Given that our society operates in these ways, I understand why my ancestors did not know about Juneteenth. They were trying to live their lives and their society told them that Black people’s lives did not matter to their own. They did not see the humanity of the black citizens who lived in this nation alongside them. But we are still told the same lie today — that the lives of Black people do not matter; we are told that Black people are bringing their problems on themselves, that they need to work harder. And too many of us white people believe the lie. We think, consciously or subconsciously, that the few Black people that we know are the exceptions…that the Black people in the “inner city” need to make different choices, need to be better educated. But in reality, it is we white people who need to be better educated about the history of our country, about the interconnected nature of our lives, and about how the same disregard and prejudice applied to Black people harms white people, too. Not to the same degree, but it harms us as well.
This disregard is what allows us to underfund public education both in Black urban communities and white small towns like Lebanon, Wisconsin, where my family used to live. This disregard is what allows us to strip jobs from both Black urban communities and white small towns. This disregard is what allows drug crises to flourish in Black urban communities and white small towns. Of course, the reactions to these crises in these distinct communities are different. More lip service is paid to helping the white communities. The people in the white communities have the ability, by virtue of their white skin, to gain opportunities and avoid harms that those in the Black communities cannot. But though the degree of disregard is different, the disregard negatively impacts both communities today.
Carl Schwarz, my great-great-grandfather, was not aware of Juneteenth, and I do not celebrate it, because it is not a day for white people. But I do recognize it.
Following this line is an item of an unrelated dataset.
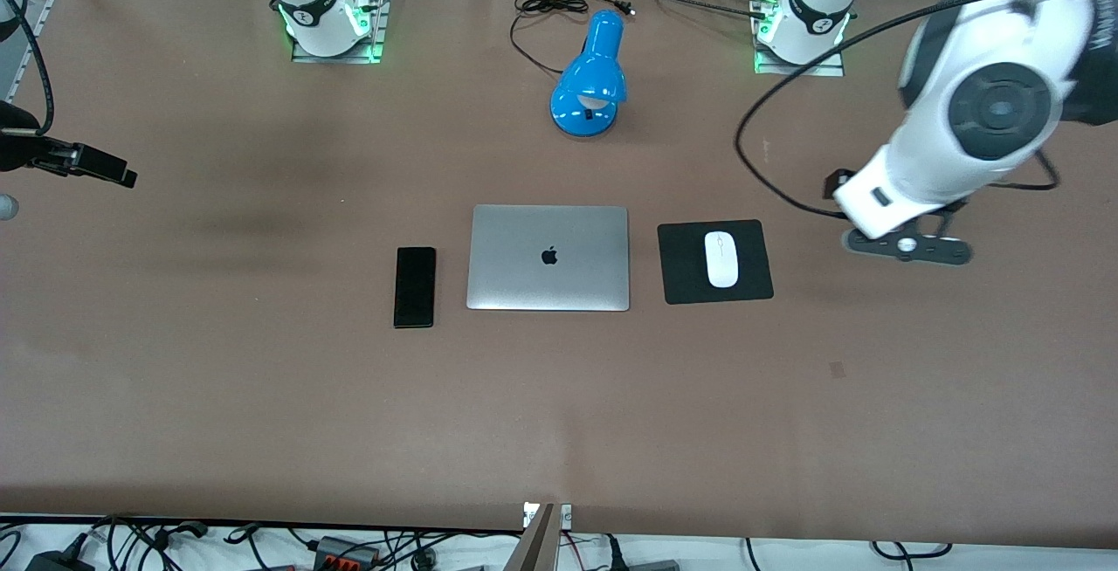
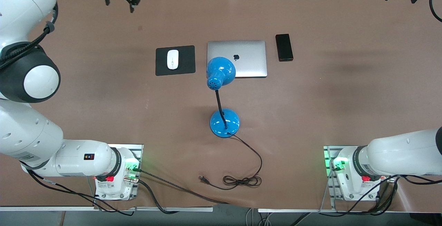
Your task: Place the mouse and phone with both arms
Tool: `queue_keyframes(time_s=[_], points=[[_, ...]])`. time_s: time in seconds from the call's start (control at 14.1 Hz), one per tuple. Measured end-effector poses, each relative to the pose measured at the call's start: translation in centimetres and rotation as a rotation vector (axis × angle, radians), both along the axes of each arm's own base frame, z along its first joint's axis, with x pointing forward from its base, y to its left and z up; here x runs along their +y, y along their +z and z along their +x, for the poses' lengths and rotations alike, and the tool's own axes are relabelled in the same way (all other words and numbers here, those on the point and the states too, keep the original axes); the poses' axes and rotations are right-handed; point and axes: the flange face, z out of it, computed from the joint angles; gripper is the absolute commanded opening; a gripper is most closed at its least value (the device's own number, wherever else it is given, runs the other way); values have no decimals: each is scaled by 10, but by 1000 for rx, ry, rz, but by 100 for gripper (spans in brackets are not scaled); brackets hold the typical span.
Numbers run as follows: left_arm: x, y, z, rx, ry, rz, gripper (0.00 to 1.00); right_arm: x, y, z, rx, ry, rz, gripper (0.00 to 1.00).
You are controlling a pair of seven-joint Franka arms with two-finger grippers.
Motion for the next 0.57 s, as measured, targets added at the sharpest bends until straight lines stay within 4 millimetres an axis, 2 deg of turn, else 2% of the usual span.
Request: queue_keyframes(time_s=[0.21,0.5,0.57], points=[[14,3,-5,68,58,-67,100,1,6,-2,16,12,-7,100],[31,7,-2,84,129,-196,100,-18,13,-5,17,32,0,100],[41,9,0,83,167,-242,100,-20,17,-5,8,35,-3,100]])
I recognize that we white people must educate ourselves about the traumas of slavery and the resilience of Black people to rise above them, and to understand how close they are to our time. I recognize that I must teach my child what Juneteenth means for the past and what it means that we must do in the future. I recognize that we white people must learn more of our own history, more Black history, more of all peoples’ histories and how those histories entwine with one another. I recognize that if we white people could only acknowledge the traumas that people like us inflicted in the past, we could start to get past them, and to heal the disregard that affects all of us. And then maybe we could move past that disregard to implement policies and practices that actually support working people in this country — Black, white, Latinx, Asian, Middle Eastern — all of us.